Despite new claims for unemployment continuing at a rate of more than one million for the past 20 weeks, the jobs market reflected "notable job gains" in leisure and hospitality businesses, government, retail trade, professional and business services, other services, and health care, BLS said.

Shortly after the BLS monthly jobs report was released, President Donald Trump tweeted: "Great jobs numbers!"

"We're happy to see the numbers get lower, [but] the reality is that we have a health crisis, not so much an economic crisis," said Thomas Porter, executive vice president of Iraq and Afghanistan Veterans of America. "We're not going to climb out of the economic hole we're in" until the pandemic is brought under control.

Bryan Rollins, director of the Warriors to Work program at the Wounded Warrior Project, agreed the numbers are encouraging but cautioned that "we haven't seen a huge change" in recent months in the number of job placements made through Wounded Warrior programs.

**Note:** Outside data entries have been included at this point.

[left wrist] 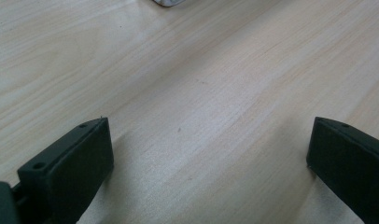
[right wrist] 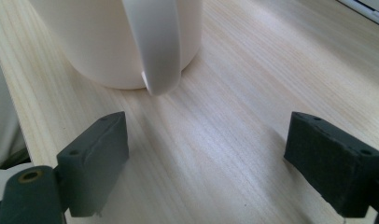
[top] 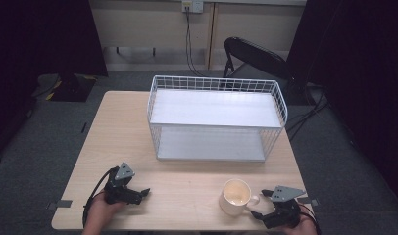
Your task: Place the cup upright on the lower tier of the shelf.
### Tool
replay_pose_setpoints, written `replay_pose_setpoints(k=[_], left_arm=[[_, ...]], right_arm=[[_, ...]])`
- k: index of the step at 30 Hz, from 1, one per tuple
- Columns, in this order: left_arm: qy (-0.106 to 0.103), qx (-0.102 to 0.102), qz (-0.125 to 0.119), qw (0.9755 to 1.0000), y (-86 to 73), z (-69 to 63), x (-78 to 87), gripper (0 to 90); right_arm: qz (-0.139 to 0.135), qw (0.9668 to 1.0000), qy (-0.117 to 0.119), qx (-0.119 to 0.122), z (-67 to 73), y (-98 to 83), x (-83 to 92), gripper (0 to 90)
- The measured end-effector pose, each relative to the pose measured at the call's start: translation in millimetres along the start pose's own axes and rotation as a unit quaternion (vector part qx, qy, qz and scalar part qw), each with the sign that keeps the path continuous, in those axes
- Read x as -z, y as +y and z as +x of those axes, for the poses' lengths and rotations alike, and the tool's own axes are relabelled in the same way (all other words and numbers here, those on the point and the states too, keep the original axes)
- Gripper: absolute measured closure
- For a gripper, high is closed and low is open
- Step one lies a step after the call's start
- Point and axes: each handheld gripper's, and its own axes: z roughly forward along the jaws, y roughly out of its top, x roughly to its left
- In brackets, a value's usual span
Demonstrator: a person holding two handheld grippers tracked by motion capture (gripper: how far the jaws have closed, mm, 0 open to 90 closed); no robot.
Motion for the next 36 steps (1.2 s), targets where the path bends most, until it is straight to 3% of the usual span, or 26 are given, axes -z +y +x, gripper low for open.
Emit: replay_pose_setpoints(k=[12, 24, 36], left_arm=[[0.0, 0.0, 0.0, 1.0, 0.0, 0.0, 0.0, 0.0], [0.0, 0.0, 0.0, 1.0, 0.0, 0.0, 0.0, 0.0], [0.0, 0.0, 0.0, 1.0, 0.0, 0.0, 0.0, 0.0]], right_arm=[[-0.003, 1.0, 0.001, -0.007, -0.2, -0.3, 1.1, 15.1], [-0.042, 0.9975, 0.054, -0.02, 4.4, 15.7, 13.6, 22.4], [-0.055, 0.9948, 0.081, -0.029, 7.7, 26.4, 12.3, 35.1]])
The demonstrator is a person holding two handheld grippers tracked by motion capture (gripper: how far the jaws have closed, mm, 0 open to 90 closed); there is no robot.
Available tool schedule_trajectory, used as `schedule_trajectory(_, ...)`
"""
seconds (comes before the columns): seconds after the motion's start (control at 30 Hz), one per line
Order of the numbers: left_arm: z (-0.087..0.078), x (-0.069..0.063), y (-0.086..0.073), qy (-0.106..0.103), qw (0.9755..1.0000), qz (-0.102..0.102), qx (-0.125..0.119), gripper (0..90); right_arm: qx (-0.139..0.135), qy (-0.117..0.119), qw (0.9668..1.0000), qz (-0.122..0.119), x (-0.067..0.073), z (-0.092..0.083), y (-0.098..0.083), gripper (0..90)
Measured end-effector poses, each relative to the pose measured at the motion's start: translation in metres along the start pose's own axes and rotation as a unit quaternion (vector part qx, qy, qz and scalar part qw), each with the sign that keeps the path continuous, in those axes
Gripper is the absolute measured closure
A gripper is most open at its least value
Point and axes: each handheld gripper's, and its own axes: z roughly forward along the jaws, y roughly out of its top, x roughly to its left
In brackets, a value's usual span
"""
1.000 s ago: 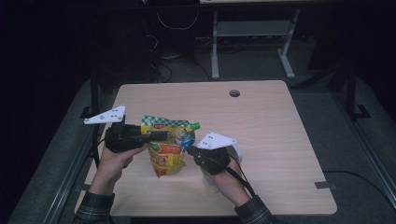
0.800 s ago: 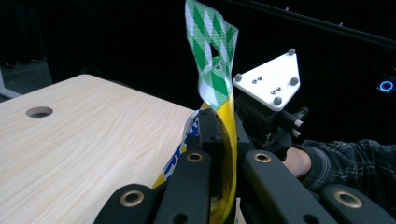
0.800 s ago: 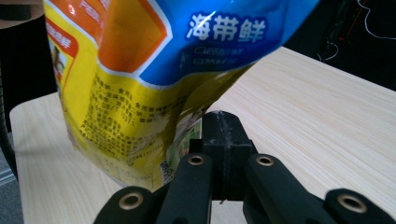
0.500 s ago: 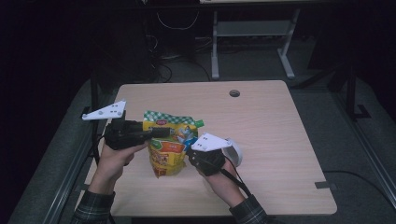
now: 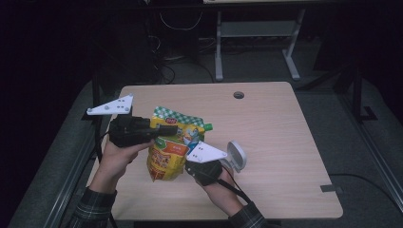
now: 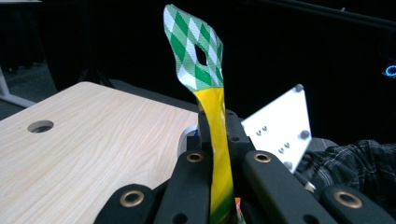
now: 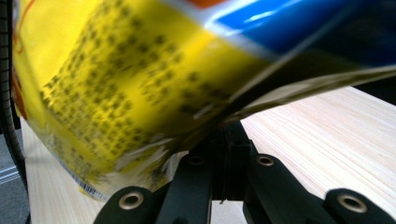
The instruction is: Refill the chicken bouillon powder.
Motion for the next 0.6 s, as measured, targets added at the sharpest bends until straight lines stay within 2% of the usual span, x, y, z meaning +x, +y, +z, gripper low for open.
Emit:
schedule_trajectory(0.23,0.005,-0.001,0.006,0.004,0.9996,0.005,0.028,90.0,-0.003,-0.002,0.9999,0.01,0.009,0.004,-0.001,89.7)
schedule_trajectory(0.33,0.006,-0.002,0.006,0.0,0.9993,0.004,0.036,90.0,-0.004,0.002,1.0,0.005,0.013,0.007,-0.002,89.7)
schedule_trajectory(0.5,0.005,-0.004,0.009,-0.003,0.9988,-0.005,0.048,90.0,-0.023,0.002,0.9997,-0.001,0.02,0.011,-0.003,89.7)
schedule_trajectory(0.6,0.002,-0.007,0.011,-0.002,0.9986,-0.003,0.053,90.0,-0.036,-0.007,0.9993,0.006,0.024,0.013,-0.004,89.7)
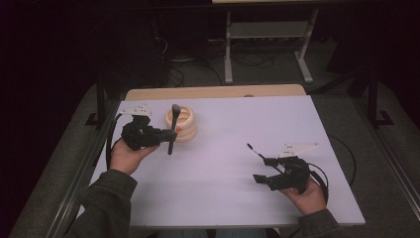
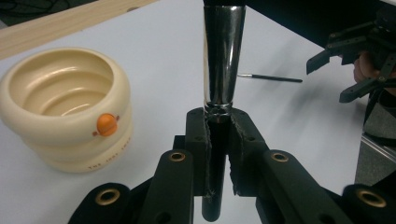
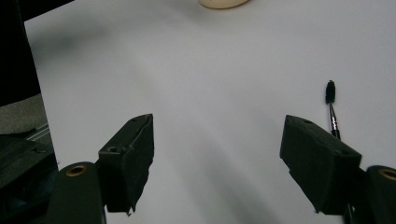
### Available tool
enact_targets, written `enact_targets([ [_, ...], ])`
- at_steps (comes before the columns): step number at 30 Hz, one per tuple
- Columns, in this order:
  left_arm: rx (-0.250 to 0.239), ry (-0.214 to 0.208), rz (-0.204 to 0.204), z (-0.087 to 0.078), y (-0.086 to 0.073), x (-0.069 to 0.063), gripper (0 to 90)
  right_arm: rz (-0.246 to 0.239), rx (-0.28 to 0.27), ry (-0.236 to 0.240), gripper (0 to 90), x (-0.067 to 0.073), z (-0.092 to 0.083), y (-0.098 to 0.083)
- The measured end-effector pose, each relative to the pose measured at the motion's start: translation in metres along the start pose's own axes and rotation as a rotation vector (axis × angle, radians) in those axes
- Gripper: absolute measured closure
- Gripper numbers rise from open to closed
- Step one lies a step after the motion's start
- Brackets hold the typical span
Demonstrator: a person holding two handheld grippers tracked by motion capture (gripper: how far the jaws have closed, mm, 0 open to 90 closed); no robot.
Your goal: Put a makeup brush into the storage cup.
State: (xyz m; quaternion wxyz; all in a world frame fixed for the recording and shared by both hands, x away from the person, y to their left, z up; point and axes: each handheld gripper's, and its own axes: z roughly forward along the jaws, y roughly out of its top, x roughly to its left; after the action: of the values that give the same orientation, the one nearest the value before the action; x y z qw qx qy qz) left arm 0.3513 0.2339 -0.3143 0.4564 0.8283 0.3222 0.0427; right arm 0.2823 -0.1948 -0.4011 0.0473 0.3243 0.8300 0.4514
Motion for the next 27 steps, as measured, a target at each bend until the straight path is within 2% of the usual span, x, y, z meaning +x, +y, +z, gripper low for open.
enact_targets([
  [6,0.008,0.016,0.016,-0.001,0.008,0.002,79.3,-0.002,-0.006,0.002,24.7,0.001,-0.001,0.0],
  [11,-0.004,0.026,0.011,-0.003,0.016,0.005,79.3,0.014,-0.006,-0.001,24.6,0.001,-0.001,0.0],
  [22,-0.016,0.059,0.024,-0.008,0.037,0.013,79.3,0.009,-0.007,0.001,24.6,0.001,0.001,0.001],
  [27,-0.015,0.071,0.015,-0.006,0.043,0.018,79.3,0.006,-0.009,0.005,24.7,0.001,0.0,0.001],
])
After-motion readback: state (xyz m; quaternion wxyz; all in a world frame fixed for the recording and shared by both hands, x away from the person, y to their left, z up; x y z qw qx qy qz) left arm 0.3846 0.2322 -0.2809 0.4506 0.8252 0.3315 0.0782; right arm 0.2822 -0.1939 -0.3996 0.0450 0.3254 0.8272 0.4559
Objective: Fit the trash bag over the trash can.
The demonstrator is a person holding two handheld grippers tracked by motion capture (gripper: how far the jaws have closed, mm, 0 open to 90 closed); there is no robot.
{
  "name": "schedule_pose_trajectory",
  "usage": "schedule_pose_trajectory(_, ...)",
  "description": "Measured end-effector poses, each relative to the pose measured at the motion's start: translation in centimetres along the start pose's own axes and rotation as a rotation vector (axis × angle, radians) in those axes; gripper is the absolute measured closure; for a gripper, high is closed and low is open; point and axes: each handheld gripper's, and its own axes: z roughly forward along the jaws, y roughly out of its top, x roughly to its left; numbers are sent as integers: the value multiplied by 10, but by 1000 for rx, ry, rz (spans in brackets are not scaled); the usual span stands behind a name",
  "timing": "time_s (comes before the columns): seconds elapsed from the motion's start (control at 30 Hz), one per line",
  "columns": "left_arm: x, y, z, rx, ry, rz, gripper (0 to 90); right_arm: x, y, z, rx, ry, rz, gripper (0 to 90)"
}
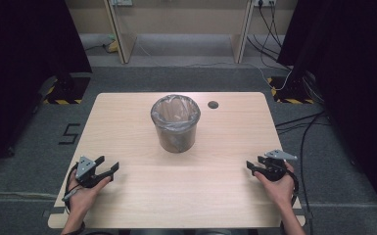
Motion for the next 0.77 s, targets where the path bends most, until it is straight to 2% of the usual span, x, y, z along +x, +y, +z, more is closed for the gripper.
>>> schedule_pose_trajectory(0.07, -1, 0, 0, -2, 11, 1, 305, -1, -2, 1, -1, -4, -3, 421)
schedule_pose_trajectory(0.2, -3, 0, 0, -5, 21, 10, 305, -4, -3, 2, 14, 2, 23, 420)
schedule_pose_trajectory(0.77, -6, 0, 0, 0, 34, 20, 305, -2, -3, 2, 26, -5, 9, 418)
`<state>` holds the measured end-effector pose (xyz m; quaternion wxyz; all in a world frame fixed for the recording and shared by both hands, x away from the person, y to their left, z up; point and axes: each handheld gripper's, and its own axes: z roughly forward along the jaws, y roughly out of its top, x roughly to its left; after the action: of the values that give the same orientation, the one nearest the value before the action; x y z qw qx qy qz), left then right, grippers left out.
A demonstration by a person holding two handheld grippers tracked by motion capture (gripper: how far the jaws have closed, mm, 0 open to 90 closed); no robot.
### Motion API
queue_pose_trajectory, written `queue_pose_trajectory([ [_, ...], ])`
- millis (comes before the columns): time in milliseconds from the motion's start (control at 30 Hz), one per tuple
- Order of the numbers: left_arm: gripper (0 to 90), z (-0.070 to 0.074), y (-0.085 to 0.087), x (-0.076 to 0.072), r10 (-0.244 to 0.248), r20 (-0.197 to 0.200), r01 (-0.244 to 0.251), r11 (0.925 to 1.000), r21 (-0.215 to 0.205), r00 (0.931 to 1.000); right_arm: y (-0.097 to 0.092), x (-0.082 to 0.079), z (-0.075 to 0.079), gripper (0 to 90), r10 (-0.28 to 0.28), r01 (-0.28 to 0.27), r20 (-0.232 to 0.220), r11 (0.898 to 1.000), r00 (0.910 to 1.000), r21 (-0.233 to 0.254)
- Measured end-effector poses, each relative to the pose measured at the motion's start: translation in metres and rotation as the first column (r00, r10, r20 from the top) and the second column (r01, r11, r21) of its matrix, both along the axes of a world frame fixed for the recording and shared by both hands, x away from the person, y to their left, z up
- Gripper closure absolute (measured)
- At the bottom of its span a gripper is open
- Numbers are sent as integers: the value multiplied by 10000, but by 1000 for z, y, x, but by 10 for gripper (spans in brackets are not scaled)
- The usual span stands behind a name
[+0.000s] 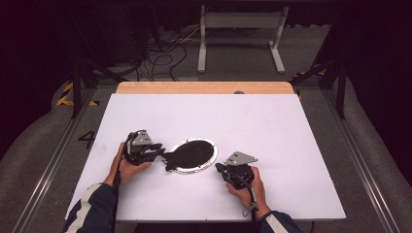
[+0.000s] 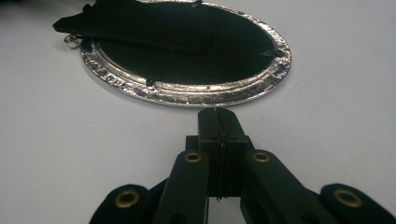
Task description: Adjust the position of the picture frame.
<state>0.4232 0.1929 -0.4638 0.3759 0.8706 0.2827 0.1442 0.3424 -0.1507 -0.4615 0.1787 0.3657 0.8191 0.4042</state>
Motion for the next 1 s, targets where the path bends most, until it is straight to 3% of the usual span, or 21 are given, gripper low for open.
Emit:
queue_pose_trajectory([
  [100,741,-1,0,-1,27,-132,-29,9999,-146,9999,-3,1,1,899,-70,70,-24,10000,10000,11],
  [233,744,-2,-6,-6,-608,-175,609,9981,29,9980,-9,2,2,896,-124,124,-16,9999,9999,-68],
  [433,761,-1,-13,-14,-750,-195,751,9972,38,9970,-13,3,0,897,-195,197,38,9988,9998,-446],
  [500,763,-1,-19,-20,-1050,-234,1051,9944,57,9942,-15,3,1,897,-181,182,41,9989,9998,-437],
  [633,779,-2,-27,-25,-1191,-117,1192,9928,142,9928,-18,3,1,897,-205,208,64,9990,9998,-386],
  [767,791,-3,-34,-30,-1193,-266,1189,9928,-167,9925,-23,3,2,897,-275,279,99,9989,9996,-378],
  [1000,820,-3,-41,-36,-1207,-257,1203,9926,-181,9924,-29,4,1,890,-326,328,38,9985,9995,-450],
])
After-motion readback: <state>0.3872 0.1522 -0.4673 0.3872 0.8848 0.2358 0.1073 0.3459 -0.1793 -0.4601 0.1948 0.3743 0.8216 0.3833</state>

"We're roughly seeing about 35-40 job placements per week" since March, he said, adding that there has also been a shift to the service sector in types of jobs accepted.

To provide relief, IAVA and the WWP have joined with veterans service organizations in backing proposed legislation, H.R. 7111, approved by the House Veterans Affairs Committee last week.

The bill would grant up to 35,000 veterans who lost their jobs in COVID-19 layoffs an extra year of GI Bill benefits to retrain for high-skill jobs.

Lawmakers urged that the committee's bipartisan bill -- the Veterans Economic Recovery Act of 2020 -- be included in the next coronavirus relief package, although the House, Senate and White House are currently at an impasse over what the relief package will include.

In urging inclusion of the bill in the relief package, Rep. Phil Roe, R-Tenn., the ranking member of the House Veterans Affairs Committee, said in a statement, "Prior to the COVID-19 pandemic, we had the lowest veteran unemployment rate in 20 years.

"We owe it to our veterans to do everything we can do to get back there again," he said of the 3.6% unemployment rate for veterans recorded by BLS in February before the full impacts of the pandemic began to be felt.

One cautionary note to the July jobs report is that it was based on data collected through mid-July as COVID-19 cases and death tolls were rising across the nation, forcing states to impose more restrictions.

Federal Reserve Chairman Jerome Powell warned again last week that high unemployment rates will persist until the pandemic is brought under control.

"The pace of recovery looks like it has slowed" since the virus began to spike in June, he said at a July 29 news conference. "Recent labor market indicators point to a slowing in job growth, particularly among smaller businesses.

"There's probably going to be a long tail where a large number of people are struggling to get back to work," he added.